Could you return the whole listing exactly?

◆ Data extract:
-*-

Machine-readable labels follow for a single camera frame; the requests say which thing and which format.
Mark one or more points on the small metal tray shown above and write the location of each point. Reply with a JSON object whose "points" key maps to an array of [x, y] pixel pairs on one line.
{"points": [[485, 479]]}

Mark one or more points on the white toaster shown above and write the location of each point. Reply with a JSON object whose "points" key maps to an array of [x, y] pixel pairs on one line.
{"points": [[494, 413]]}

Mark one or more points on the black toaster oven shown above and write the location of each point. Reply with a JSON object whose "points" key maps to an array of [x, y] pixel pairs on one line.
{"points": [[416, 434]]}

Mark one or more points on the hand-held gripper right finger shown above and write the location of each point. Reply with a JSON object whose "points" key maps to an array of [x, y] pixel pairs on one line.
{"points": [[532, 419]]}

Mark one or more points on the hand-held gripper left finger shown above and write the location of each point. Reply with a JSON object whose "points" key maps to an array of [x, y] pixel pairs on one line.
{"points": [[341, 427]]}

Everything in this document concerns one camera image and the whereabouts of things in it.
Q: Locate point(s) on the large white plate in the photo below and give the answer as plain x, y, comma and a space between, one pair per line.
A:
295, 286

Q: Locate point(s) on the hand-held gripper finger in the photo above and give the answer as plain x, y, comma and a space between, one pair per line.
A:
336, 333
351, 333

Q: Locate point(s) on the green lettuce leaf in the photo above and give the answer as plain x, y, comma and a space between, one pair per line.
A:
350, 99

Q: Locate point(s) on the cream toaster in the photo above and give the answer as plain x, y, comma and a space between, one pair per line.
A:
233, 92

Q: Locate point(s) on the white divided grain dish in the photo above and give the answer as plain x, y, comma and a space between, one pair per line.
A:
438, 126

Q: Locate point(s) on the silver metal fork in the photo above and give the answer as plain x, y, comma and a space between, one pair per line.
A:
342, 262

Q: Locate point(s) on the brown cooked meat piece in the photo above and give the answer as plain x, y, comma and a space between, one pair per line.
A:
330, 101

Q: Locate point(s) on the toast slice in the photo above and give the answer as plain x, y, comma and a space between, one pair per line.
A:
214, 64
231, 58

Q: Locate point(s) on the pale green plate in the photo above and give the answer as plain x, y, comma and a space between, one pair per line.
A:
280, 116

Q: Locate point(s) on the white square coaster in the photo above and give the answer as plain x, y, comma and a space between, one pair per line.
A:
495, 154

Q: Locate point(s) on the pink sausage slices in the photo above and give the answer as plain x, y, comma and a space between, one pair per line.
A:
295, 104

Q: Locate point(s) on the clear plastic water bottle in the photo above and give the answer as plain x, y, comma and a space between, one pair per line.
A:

-*-

◆ Answer to this exercise:
Machine-readable labels follow for a single camera frame; the requests say which thing and which format.
Mark one or more points on the small metal tray shown above and write the location of each point. Reply with a JSON object whose "points" key maps to an array of [x, y] pixel pairs on one line.
{"points": [[485, 479]]}

Mark one or more points on the white toaster shown above and write the location of each point. Reply with a JSON object whose "points" key maps to an array of [x, y] pixel pairs on one line.
{"points": [[494, 413]]}

Mark one or more points on the black toaster oven shown above and write the location of each point. Reply with a JSON object whose "points" key maps to an array of [x, y] pixel pairs on one line.
{"points": [[416, 434]]}

Mark one or more points on the hand-held gripper right finger shown above and write the location of each point. Reply with a JSON object whose "points" key maps to an array of [x, y] pixel pairs on one line.
{"points": [[532, 419]]}

Mark one or more points on the hand-held gripper left finger shown above and write the location of each point. Reply with a JSON object whose "points" key maps to an array of [x, y] pixel pairs on one line.
{"points": [[341, 427]]}

Everything in this document concerns one camera image and the whereabouts of things in it.
Q: Locate point(s) on the large white plate in the photo below and give the answer as plain x, y, comma and a space between, one pair per line.
A:
295, 286

Q: Locate point(s) on the hand-held gripper finger in the photo above and give the answer as plain x, y, comma and a space between, one pair per line.
A:
336, 333
351, 333

Q: Locate point(s) on the green lettuce leaf in the photo above and give the answer as plain x, y, comma and a space between, one pair per line.
A:
350, 99

Q: Locate point(s) on the cream toaster in the photo above and give the answer as plain x, y, comma and a space between, one pair per line.
A:
233, 92

Q: Locate point(s) on the white divided grain dish in the photo above and give the answer as plain x, y, comma and a space between, one pair per line.
A:
438, 126

Q: Locate point(s) on the silver metal fork in the photo above and give the answer as plain x, y, comma and a space between, one pair per line.
A:
342, 262

Q: Locate point(s) on the brown cooked meat piece in the photo above and give the answer as plain x, y, comma and a space between, one pair per line.
A:
330, 101

Q: Locate point(s) on the toast slice in the photo above and give the answer as plain x, y, comma and a space between, one pair per line.
A:
214, 64
231, 58

Q: Locate point(s) on the pale green plate in the photo above and give the answer as plain x, y, comma and a space between, one pair per line.
A:
280, 116

Q: Locate point(s) on the white square coaster in the photo above and give the answer as plain x, y, comma and a space between, one pair per line.
A:
495, 154

Q: Locate point(s) on the pink sausage slices in the photo above and give the answer as plain x, y, comma and a space between, one pair per line.
A:
295, 104

Q: Locate point(s) on the clear plastic water bottle in the photo above and give the answer as plain x, y, comma and a space between, one pair per line.
A:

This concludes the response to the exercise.